Is God Disappointed With You?
There is no doubt the “disappointed God” must be included in the Top Ten Misunderstandings of God. Here’s the heavenly picture this erroneous stereotype creates: the “disappointed God” sits, slumped forward on his heavenly throne, head in hands, peering down, sighing and frowning, disillusioned and frustrated with you and me. This misconception of God presents God as dismayed and despondent because of our seemingly never-ending failures. The “disappointed God” wonders whether you and I will ever learn.
Of course, dissatisfaction exists in our relationship with God, but the frustration is on our part, not that of God’s. The disenchantment we feel toward God comes from our perceptions of what we believe to be his failures. God disappoints us when he doesn’t do what we think he ought to do when we believe he should.
Disappointment with God is a deep emotional pit into which we can fall when we conclude that God is neither with us nor for us. But our failure to feel God’s presence is not proof that he is not near. We become frustrated with God if and when we think of him as a god who is the product of our projections, fantasies, wishes and needs. If we have such a god we will wind up blaming God. If we have such a god we will only see God as he heals and comforts us—we will only see him as being present in the bandages that heal our wounds. If we have a god who is the creation of our desires we will inevitably feel that he deserts us during affliction and adversity, disease and distress, sickness and sorrow.
Ironically, we often become upset when we think God is failing us and then we blame him for being upset with us! In person-to-person relationships the act of unconsciously redirecting ones feelings toward another individual is called “transference” theory. Transference theory posits that the transfer or redirection of feelings is a leading cause of cross-generational altercations. The recriminations can travel either direction—older folks can accuse the younger generation of shortcomings that actually are the responsibility of the older generation—and younger folks can shift blame toward the older generation in a vain attempt to escape their own accountability. Jesus advised that one should first remove the plank in their own eye before accusing others about the speck of sawdust in the eye of another (Matthew 7:3-4).

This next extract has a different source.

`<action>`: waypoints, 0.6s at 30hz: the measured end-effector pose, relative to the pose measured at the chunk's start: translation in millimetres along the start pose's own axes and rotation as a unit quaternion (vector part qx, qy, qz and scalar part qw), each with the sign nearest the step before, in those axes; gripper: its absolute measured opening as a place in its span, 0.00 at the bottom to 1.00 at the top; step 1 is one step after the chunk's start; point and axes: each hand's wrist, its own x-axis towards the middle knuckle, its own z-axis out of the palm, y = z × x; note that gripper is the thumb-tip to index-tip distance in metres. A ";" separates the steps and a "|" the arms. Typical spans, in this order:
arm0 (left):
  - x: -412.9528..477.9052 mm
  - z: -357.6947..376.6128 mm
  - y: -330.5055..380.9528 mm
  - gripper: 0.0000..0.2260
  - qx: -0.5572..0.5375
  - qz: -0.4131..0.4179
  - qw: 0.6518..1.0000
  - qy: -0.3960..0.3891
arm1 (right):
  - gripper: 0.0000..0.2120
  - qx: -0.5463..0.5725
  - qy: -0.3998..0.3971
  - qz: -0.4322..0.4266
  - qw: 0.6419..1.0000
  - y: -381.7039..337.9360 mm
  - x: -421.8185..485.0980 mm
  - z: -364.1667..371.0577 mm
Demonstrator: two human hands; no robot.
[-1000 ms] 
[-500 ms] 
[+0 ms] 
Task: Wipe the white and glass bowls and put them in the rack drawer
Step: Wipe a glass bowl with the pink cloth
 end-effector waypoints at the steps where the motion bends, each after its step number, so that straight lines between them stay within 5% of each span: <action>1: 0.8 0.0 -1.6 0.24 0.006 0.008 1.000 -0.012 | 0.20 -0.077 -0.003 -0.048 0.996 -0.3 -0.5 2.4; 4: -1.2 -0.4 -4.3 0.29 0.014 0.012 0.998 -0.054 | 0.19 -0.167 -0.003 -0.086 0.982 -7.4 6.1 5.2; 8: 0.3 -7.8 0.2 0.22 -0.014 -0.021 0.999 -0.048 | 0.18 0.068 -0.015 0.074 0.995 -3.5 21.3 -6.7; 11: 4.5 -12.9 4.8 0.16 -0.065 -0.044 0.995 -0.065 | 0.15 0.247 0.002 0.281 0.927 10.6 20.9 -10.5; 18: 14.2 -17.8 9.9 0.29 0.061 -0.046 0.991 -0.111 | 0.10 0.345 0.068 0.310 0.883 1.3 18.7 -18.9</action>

Our disappointments with God are actually disappointments with the inadequate understandings we have of and about God. Misconceptions of God provoke us to think we know what God will or even ought to do, and given our wrong-heading misunderstandings of God we are then disappointed. But our disappointments are not with God—they are with who and what we perceive and believe God to be.
Who we think God is and who God actually is are two entirely different matters. We may have inadequate perceptions of God, but for his part God never misjudges or misperceives us. God perfectly understands you and me, and he still loves us anyway! Therefore, any disappointment we have with God doesn’t mean he is unhappy with us.
God is not disappointed with us because he knows exactly who we are and how we operate. God is not disappointed with us because he created us. He would rather not see us wallow in the muck and mire of sin, but when we find ourselves in the gutter, God is not surprised. God may not like what we did last summer, but in spite of knowing all of the sordid details of last summer, and last year, and a decade or more ago, he still loves us.
Because God loves us he would obviously prefer that we not put ourselves through misery and pain. But, his love also means that he gives us the choice to make our own decisions. He doesn’t always miraculously remove the consequences of our decisions. While it pleases him when we completely yield our lives to Jesus, so that the life of Christ might be evident in our activities and practices, he is not shocked or disappointed when we fall “from grace.” He created us—he knows us, better than we know ourselves. He has realistic expectations about who we are and what we are capable of.
So God, having created us, is not disappointed with us. But more than that, God is never disappointed with us, not now or not ever, because of Jesus. God sees us in and through the lens of Jesus, and of course that’s exactly how we should see God—in and through Jesus.